■ TASK: Pull each line holding the word "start" from the data.
▼▼▼
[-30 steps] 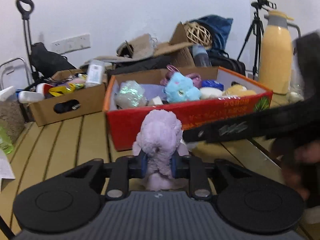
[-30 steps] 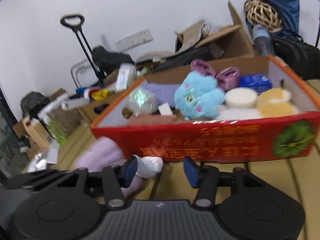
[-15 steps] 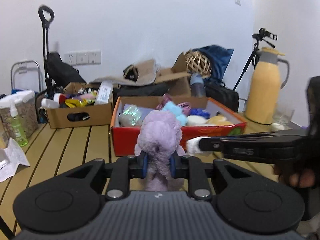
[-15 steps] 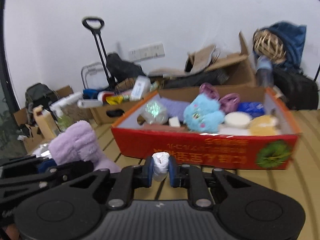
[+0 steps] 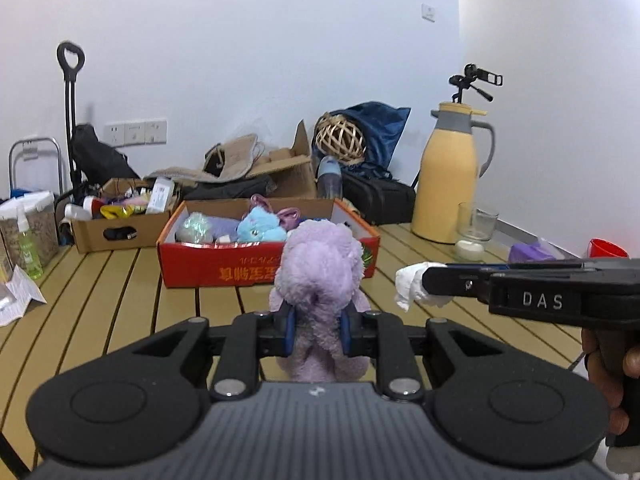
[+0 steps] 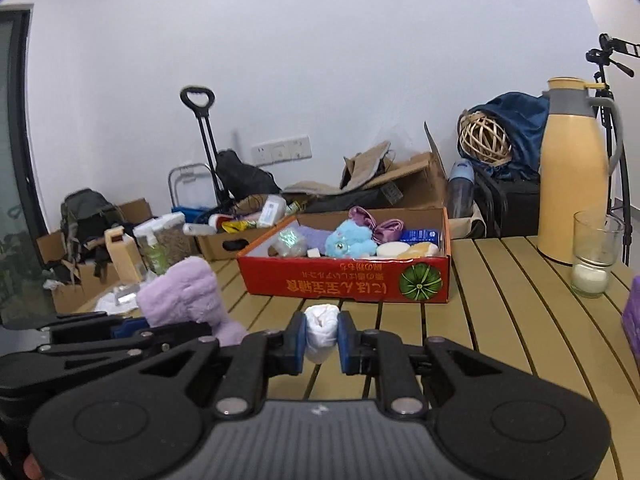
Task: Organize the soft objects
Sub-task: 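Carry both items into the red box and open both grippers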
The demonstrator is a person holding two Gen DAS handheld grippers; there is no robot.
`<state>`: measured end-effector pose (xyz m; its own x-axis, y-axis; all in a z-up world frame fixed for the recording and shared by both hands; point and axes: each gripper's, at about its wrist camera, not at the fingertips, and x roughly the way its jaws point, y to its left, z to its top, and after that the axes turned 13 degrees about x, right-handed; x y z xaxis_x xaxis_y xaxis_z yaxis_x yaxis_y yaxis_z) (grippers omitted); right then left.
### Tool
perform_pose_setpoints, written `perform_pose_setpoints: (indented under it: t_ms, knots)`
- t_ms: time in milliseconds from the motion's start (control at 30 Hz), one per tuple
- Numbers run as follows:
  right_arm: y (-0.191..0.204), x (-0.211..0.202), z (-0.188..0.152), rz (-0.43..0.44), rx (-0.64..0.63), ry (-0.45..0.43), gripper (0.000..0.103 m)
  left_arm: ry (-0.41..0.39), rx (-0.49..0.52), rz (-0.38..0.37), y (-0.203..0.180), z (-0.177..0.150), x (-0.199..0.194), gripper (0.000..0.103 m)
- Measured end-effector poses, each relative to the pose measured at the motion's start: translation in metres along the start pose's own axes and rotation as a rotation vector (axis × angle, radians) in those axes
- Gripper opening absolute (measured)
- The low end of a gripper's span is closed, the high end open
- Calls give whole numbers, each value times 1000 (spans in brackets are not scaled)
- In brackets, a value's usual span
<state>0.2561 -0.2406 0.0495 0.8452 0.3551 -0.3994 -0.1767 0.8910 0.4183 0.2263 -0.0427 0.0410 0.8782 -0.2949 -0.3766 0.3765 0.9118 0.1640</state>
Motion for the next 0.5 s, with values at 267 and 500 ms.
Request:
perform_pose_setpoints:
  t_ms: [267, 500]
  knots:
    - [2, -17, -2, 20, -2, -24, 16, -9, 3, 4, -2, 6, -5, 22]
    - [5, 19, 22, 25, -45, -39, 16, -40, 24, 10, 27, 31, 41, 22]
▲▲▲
■ YOUR SOLUTION:
- t_ms: time in milliseconds from the motion's start (control at 30 Hz), one per tuple
- Measured end-effector poses, each relative to the pose measured at the motion's start: translation in metres along the start pose's own axes and rotation as a rotation vector (axis × angle, radians) in those axes

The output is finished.